So much work left to do – with Slipstream City Volume 1 already out and about, we need to being work on Volume 2.  We have a theme, we have an idea, and soon, we’ll put out a call for stories to collect with a rather brief reading period, I imagine. And of course, there is my own writing to get to.

There, that’s about all the promotion I can muster for my own material right now.

The autumn is barely begun, and already the season is full of projects eating away at time. Something about the smell of October that makes me want to paint the grayscale world in bloody shades of red. Best get to writing before the fleeting season escapes with all the muses riding on its patchwork cloak of leaves.

Tick-tock!

Slipstream City

I was talking about finishing things last time, and I followed through on my own advise and finished up a project that has been a long time coming.

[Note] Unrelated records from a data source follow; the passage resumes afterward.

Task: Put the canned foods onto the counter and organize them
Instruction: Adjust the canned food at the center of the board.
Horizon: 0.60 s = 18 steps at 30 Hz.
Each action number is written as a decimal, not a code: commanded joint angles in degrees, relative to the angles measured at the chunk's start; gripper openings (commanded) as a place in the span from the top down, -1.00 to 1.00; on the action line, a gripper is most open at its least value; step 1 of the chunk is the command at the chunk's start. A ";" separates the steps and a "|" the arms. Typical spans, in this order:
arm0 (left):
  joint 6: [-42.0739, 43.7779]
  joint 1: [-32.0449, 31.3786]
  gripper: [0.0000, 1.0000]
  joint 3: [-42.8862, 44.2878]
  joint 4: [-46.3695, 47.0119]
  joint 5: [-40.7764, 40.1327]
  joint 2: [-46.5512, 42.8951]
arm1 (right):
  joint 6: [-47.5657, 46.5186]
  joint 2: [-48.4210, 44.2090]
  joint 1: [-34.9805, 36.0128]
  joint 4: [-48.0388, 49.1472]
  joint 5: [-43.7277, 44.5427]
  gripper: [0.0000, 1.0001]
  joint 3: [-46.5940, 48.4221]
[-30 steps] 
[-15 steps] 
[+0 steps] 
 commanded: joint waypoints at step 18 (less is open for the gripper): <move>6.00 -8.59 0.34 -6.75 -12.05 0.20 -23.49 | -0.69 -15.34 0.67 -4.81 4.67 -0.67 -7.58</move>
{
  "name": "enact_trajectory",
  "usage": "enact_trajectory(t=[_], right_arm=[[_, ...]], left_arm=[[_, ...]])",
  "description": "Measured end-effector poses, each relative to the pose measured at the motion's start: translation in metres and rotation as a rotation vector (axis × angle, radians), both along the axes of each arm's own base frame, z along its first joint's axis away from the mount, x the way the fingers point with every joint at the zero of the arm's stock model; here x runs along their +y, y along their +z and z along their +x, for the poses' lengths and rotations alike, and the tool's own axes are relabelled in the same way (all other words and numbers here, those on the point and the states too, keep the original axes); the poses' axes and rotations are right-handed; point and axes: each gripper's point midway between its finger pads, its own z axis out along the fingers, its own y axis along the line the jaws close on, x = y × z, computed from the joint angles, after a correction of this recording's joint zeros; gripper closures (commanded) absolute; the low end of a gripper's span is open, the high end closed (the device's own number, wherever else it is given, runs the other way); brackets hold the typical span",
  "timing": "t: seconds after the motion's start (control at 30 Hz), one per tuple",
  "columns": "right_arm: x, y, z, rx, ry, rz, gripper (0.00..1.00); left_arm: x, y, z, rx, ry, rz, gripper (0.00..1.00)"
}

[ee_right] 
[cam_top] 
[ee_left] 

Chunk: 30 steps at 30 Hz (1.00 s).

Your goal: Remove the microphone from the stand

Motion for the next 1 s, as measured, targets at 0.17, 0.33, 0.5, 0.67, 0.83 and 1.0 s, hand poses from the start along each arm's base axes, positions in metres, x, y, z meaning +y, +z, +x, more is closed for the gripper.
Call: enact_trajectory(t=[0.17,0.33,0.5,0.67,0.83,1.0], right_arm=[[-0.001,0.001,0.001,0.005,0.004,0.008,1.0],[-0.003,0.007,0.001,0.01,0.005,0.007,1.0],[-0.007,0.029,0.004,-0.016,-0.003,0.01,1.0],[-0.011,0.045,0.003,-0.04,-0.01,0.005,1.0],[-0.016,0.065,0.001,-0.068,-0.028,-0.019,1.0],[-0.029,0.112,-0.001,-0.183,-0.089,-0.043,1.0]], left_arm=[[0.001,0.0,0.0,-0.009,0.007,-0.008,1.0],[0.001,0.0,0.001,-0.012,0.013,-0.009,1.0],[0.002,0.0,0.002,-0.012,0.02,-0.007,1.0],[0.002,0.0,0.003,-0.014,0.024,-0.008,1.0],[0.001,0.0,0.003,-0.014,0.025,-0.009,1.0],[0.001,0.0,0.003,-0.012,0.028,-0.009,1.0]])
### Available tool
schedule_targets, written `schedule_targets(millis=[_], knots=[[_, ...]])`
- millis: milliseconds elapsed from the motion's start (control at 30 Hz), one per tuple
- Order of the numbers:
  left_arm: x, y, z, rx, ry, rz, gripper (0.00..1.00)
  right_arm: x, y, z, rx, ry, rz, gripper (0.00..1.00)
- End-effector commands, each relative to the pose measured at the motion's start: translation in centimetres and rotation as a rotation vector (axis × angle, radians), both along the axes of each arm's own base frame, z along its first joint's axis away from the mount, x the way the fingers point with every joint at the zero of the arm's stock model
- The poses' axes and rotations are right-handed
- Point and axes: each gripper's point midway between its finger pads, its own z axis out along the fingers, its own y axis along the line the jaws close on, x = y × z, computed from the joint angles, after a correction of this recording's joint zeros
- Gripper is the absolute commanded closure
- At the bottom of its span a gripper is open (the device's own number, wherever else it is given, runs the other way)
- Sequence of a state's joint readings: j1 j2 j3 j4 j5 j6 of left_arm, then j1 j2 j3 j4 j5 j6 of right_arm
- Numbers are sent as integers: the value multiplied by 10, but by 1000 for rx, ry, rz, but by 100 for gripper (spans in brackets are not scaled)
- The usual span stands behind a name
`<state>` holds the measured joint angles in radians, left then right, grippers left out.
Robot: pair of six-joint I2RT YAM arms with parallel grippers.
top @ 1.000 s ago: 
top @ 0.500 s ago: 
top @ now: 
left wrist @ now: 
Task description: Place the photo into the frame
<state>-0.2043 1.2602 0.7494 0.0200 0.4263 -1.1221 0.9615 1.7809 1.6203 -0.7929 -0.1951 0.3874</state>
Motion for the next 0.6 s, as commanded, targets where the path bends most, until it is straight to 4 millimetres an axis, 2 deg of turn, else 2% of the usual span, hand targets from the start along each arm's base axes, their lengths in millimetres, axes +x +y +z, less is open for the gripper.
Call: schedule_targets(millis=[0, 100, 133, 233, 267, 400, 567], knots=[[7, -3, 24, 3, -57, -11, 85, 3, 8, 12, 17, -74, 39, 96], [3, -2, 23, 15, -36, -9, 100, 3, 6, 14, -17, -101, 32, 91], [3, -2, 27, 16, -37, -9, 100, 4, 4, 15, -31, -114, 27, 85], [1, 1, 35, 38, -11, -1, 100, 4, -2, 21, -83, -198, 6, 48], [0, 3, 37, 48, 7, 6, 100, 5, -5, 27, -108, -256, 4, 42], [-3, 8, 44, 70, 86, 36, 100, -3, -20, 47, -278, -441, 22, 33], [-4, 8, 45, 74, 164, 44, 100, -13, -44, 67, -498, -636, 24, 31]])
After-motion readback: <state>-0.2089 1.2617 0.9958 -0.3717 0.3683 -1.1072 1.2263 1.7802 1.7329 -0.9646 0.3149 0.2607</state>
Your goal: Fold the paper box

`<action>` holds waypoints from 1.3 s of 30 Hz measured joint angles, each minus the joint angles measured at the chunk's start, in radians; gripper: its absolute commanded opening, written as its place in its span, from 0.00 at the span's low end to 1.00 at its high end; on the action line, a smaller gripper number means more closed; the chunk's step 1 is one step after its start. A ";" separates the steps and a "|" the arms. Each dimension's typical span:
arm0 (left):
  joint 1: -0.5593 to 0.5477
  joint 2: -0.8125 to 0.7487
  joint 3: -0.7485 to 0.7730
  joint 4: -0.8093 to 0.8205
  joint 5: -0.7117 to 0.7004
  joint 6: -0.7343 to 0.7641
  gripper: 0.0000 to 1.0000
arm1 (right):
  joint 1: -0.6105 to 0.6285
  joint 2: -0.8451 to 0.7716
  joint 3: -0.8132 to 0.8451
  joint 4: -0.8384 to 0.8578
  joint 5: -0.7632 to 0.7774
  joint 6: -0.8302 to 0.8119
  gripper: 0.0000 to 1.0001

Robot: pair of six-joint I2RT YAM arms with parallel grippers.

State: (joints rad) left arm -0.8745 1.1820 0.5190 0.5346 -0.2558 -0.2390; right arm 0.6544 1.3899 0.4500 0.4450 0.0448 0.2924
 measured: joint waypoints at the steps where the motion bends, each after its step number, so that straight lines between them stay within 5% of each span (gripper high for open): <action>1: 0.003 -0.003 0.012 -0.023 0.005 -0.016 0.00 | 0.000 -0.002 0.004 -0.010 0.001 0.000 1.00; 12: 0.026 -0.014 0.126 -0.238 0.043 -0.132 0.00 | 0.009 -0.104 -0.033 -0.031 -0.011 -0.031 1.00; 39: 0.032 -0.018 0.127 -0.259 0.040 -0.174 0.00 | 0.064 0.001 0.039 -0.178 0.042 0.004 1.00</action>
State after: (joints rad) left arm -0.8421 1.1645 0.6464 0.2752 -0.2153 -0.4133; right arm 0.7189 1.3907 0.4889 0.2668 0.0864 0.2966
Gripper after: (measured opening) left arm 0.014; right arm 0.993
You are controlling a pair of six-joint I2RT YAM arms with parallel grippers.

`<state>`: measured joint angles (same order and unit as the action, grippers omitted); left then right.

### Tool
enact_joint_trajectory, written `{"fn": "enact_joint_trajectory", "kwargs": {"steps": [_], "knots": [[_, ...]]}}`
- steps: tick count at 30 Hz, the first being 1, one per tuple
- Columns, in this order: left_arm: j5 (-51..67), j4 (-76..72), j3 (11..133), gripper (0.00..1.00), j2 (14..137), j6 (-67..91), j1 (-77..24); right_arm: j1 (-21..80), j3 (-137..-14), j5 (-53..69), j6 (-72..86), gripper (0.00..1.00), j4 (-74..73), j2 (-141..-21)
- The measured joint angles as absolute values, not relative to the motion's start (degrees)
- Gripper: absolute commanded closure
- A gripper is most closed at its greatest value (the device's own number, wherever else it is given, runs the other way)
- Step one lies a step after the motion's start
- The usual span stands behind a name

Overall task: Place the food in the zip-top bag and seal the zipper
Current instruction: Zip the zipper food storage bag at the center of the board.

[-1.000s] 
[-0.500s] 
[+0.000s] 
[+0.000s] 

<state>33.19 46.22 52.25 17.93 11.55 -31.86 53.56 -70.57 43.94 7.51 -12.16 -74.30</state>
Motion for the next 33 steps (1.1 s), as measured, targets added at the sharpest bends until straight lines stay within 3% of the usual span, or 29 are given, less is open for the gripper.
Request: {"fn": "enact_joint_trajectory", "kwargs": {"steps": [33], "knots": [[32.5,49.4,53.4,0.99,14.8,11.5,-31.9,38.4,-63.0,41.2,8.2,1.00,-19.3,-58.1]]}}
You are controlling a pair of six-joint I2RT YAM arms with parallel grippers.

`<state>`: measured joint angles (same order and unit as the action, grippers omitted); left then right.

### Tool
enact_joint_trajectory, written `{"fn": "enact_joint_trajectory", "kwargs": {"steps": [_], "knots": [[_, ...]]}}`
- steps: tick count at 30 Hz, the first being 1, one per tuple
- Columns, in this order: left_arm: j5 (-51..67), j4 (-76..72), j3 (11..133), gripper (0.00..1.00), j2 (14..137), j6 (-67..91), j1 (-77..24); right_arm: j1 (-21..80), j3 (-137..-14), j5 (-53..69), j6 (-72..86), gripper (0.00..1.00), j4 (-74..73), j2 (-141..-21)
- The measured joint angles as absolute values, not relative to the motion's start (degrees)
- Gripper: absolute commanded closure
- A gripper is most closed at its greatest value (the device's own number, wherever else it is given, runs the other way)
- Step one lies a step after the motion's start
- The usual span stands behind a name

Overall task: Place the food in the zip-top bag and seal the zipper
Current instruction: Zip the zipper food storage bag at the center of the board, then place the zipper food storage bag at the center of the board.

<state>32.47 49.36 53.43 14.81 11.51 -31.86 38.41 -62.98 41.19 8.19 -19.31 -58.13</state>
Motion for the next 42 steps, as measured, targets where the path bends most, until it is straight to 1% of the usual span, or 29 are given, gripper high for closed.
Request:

My friend, colleague, writer, film-maker, world-traveler and all-around good guy Sean Sakamoto and I had an idea to do a small collection of speculative-fiction stories about New York (where we live). The initial call went out to a few close friends, and we got a handful of stories. We wrote a couple ourselves and put together a small book, and here it is.

Slipstream City Volume 1: True Stories From Other New Yorks

Slipstream City Cover smallIt has taken a while to get here, but I’m glad it’s finally on Amazon, where people can possibly click on it and maybe even buy it, and at last, I hope, read it.

The actual exposing-the-book process has been very liberating, and I want to do more of it and on a larger scale. This is the first time I’m independently putting out my own material. Before, it has always been somebody else holding out an umbrella to shelter my work. This time, it’s just me (and Sean.)

We’re well on our way to working up a call for the second book. I want lots of stories, rich and thematic. But that’s the figure – for now, we are working to get the book more exposure as Volume 1 sails into the rear-view mirror.

On a personal level, this is the first work I have released into the open world since 2010. My short story “Entombed” was a finalist in the Blizzard Worldwide Story Contest and that left me with an incredible high, but shortly thereafter… well, maybe that’s for another day. I’m just glad to be back in the saddle.

See you guys down the trail.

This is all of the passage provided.